YOUR ASSIGNMENT –
From the data below, set down exactly the lines between the one holding "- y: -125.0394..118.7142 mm" and the one holding "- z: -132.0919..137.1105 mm", inclusive, and no others.

ENTRIES PROVIDED –
────────
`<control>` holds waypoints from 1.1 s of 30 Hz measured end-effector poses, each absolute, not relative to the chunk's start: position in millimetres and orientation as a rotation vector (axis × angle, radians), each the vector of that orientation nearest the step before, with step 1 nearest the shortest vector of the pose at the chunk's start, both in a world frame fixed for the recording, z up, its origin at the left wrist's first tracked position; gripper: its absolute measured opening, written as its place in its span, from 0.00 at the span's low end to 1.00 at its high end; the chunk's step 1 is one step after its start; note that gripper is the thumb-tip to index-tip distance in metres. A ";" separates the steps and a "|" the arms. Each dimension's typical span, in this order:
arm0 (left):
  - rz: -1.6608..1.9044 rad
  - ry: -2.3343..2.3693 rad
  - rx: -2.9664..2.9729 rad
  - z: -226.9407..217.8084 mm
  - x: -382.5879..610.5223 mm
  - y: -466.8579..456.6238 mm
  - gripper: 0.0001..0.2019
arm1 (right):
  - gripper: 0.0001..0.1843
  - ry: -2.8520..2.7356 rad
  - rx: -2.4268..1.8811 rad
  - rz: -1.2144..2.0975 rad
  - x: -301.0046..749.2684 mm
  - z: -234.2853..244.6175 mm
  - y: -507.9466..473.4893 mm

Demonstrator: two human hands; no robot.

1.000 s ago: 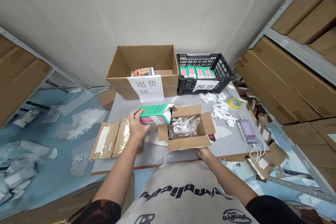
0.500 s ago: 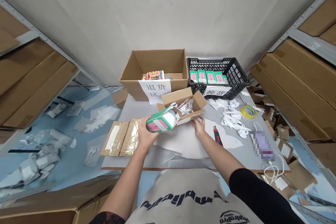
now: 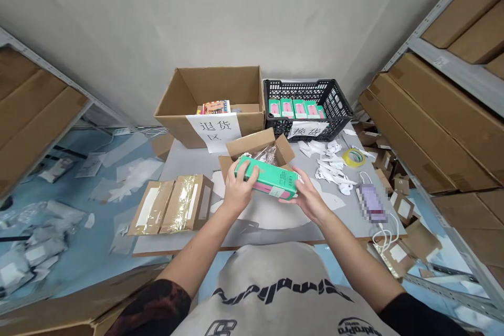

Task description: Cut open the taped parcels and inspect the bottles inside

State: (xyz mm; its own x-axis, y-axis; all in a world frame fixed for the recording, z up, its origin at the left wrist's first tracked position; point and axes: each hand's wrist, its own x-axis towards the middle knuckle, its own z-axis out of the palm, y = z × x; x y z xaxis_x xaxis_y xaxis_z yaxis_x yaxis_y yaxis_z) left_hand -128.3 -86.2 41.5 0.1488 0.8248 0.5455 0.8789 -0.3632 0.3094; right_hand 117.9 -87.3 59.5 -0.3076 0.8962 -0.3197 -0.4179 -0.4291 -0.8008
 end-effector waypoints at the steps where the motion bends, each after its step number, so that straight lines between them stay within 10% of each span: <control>1: -0.997 -1.695 -2.349 43.0 -122.9 -85.2 0.31 | 0.30 -0.760 -1.012 1.819 114.1 61.1 -88.5; 12: -1.598 -1.905 -2.645 47.7 -108.1 -105.9 0.52 | 0.19 -0.590 -0.980 1.797 142.5 27.1 -91.1; 24: -1.792 -1.919 -2.590 38.1 -66.4 -134.3 0.34 | 0.20 -0.546 -1.058 2.027 116.2 -35.6 -115.0; 33: -1.506 -2.036 -2.647 -77.5 -46.4 -174.7 0.31 | 0.15 -1.298 -1.664 1.511 129.2 -101.8 -121.5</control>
State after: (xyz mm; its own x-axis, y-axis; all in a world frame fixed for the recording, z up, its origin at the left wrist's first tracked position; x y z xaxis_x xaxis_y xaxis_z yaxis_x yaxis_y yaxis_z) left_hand -46.4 -174.7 -77.5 0.1079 0.9546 0.2777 0.5448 -0.2904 0.7867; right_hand 129.2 -121.5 -101.8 -0.0923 0.8968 -0.4327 0.2923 -0.3910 -0.8727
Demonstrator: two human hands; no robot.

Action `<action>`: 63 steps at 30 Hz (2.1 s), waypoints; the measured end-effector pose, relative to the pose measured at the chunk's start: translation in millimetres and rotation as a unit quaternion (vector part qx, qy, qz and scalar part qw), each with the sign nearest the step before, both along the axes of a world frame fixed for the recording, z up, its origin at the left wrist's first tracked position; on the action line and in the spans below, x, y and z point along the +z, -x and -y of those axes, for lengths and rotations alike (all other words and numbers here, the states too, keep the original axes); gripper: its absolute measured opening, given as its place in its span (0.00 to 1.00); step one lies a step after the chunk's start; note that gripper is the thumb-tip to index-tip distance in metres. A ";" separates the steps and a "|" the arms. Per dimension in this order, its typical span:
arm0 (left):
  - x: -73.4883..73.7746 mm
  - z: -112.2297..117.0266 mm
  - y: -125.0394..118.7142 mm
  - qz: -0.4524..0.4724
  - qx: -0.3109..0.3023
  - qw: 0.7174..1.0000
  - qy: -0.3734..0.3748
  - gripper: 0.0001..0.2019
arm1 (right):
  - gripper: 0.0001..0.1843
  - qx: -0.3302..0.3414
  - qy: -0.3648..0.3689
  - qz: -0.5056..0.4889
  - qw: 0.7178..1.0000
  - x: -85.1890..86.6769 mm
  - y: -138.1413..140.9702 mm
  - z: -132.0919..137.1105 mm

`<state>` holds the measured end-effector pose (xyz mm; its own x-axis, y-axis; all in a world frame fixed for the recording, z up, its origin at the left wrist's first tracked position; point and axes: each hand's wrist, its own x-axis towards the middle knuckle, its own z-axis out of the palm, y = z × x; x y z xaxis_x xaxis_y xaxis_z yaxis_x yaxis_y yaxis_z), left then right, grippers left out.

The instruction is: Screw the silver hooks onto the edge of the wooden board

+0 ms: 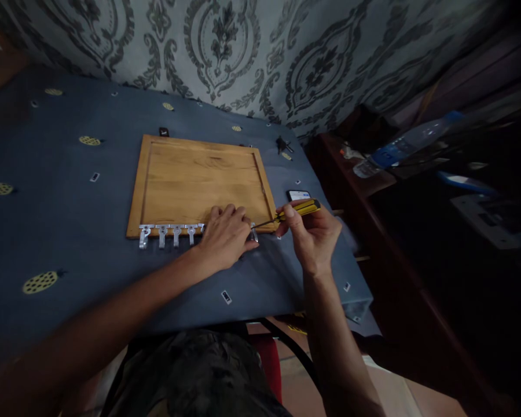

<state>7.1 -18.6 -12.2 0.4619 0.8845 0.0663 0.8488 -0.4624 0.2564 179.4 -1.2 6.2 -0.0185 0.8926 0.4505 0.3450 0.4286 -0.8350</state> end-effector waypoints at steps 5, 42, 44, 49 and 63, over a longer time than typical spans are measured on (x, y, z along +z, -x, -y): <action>0.2 0.0 -0.3 0.002 0.001 1.000 -0.002 0.19 | 0.18 0.036 0.023 0.015 0.999 5.7 -0.3 -1.6; -1.4 0.1 0.3 0.014 -0.001 1.000 -0.009 0.17 | 0.14 -0.019 0.009 0.029 0.999 -1.8 9.5 0.1; -1.7 0.0 0.3 0.016 -0.001 1.000 -0.011 0.16 | 0.14 -0.029 0.007 0.028 0.999 -2.5 11.4 1.3; 1.5 -0.3 0.3 0.014 0.000 1.000 0.012 0.16 | 0.14 -0.033 0.004 0.039 0.999 1.5 15.9 3.0; -0.4 -0.2 1.0 0.028 -0.006 1.000 0.005 0.17 | 0.19 -0.096 -0.029 -0.008 0.995 2.3 11.8 2.4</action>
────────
ANSWER SECTION –
  - y: -125.0394..118.7142 mm
  - qz: -0.4524..0.4724
  - qx: -0.3109..0.3023
  - qw: 0.7174..1.0000
  - qy: -0.3734..0.3748
  - gripper: 0.0001..0.2019
arm1 (right):
  - gripper: 0.0001..0.1843
  - qx: -0.3302..0.3414
  - qy: -0.3648..0.3689
  - qz: -0.5056..0.4889
  - qw: 0.7178..1.0000
  - x: -85.1890..86.6769 mm
  - y: -138.1413..140.9702 mm
  - z: -132.0919..137.1105 mm

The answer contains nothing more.